(Source material Opens)

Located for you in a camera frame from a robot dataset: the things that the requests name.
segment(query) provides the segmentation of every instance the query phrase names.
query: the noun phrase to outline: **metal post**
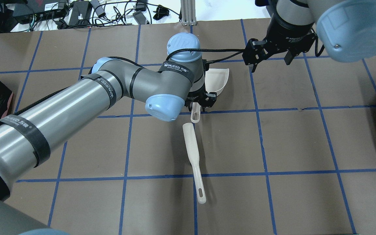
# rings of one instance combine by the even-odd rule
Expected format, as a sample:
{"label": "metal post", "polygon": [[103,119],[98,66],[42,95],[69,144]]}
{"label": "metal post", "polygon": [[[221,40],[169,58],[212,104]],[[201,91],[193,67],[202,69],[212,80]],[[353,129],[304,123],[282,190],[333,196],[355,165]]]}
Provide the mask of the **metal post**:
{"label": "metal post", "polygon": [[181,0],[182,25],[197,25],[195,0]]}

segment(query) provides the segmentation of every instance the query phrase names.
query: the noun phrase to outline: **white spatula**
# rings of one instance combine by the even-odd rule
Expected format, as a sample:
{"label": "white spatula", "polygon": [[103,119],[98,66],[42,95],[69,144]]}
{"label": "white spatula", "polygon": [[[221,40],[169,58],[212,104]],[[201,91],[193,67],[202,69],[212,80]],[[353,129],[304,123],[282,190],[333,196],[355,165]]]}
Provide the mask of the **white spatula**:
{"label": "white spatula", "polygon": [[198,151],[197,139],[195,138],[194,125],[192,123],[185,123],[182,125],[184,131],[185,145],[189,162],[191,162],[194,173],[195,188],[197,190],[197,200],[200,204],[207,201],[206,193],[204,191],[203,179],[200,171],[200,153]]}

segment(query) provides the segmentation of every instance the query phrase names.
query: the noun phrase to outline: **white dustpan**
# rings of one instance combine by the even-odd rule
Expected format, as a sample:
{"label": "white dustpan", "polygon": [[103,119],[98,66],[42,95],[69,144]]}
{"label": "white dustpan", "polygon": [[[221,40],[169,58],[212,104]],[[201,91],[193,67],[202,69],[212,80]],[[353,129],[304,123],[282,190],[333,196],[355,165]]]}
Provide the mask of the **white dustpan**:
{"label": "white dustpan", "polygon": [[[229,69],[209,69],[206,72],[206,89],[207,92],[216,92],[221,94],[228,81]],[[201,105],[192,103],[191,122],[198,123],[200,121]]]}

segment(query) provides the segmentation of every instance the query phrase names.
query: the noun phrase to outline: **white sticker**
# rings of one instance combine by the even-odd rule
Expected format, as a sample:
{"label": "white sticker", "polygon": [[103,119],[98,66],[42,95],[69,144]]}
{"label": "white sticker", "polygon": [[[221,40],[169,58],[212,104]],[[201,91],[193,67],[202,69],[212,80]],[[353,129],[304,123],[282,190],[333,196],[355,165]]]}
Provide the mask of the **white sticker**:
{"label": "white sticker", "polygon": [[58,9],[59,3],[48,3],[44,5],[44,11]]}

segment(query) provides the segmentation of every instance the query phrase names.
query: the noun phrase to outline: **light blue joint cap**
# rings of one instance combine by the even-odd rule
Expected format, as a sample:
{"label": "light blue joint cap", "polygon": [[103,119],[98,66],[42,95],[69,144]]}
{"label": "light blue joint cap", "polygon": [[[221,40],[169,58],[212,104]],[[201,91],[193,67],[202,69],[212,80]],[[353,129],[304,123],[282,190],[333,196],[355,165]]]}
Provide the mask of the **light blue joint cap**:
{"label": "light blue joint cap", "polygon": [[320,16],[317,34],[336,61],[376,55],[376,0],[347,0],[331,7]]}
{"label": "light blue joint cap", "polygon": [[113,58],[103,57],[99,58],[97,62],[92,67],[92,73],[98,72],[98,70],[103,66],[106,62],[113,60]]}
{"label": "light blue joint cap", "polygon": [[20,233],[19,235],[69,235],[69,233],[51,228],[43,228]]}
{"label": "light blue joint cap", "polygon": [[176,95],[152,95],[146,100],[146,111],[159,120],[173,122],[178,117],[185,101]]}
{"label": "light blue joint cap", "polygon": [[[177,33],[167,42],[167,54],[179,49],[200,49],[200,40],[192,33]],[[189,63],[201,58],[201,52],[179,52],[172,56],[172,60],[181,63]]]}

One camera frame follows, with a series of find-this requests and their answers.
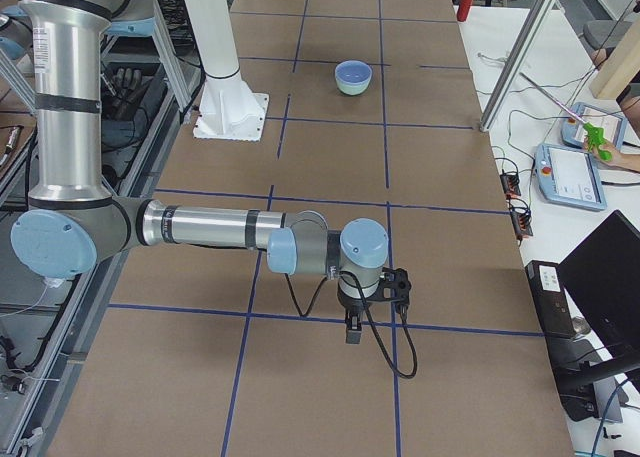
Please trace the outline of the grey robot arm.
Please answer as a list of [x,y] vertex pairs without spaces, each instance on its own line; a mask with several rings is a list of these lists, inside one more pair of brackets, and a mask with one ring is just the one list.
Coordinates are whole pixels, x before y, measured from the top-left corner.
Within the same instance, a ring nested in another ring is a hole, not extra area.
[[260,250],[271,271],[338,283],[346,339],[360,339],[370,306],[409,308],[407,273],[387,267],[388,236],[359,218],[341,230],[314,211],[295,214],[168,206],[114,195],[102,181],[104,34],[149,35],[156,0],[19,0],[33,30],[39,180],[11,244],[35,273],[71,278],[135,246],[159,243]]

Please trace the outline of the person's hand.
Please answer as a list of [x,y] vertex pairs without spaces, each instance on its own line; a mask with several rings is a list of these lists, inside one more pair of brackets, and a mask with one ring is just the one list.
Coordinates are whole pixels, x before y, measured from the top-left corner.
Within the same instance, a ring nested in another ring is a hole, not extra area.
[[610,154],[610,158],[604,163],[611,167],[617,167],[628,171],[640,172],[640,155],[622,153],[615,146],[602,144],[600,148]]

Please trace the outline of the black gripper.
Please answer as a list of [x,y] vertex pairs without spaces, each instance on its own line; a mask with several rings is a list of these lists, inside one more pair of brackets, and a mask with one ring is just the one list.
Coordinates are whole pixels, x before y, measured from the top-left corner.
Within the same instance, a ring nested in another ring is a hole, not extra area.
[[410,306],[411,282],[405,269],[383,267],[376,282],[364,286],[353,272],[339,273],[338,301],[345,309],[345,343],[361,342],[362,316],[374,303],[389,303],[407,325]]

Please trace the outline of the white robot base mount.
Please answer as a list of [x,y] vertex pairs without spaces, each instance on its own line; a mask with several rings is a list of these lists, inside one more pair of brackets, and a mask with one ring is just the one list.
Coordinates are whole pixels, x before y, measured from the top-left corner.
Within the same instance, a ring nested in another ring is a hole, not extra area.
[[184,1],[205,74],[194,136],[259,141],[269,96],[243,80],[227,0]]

(Source material Closes)
(Source material Opens)

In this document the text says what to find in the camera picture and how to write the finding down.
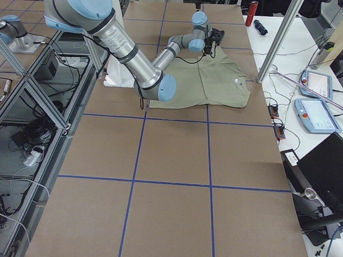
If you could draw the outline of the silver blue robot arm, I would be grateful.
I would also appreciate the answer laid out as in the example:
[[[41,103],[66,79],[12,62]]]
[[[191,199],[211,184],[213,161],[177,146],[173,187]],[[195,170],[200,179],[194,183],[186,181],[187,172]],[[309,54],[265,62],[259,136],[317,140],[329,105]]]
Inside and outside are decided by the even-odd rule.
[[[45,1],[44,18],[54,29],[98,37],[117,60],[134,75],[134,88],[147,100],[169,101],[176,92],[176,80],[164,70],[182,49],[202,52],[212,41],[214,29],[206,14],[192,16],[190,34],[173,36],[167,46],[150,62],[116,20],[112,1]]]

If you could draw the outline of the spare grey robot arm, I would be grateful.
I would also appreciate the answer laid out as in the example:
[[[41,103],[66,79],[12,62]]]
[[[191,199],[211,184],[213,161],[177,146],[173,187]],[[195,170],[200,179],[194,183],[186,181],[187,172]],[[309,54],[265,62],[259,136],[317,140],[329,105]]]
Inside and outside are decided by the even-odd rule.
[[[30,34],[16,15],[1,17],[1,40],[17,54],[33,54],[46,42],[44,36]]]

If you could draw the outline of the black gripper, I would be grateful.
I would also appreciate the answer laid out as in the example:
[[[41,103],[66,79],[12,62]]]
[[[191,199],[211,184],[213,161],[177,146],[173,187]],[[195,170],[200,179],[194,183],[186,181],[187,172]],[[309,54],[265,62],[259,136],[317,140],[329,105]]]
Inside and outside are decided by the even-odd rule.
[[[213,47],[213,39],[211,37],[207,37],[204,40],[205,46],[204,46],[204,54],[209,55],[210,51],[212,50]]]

(Source material Closes)

Wherever the word "trace" appears in the data, return the whole line.

◆ **Exercise solution**:
Please trace the outline of the grey robot arm.
Please trace the outline of the person's hand.
Please trace the outline of the black gripper.
Please trace the outline of the white robot base mount.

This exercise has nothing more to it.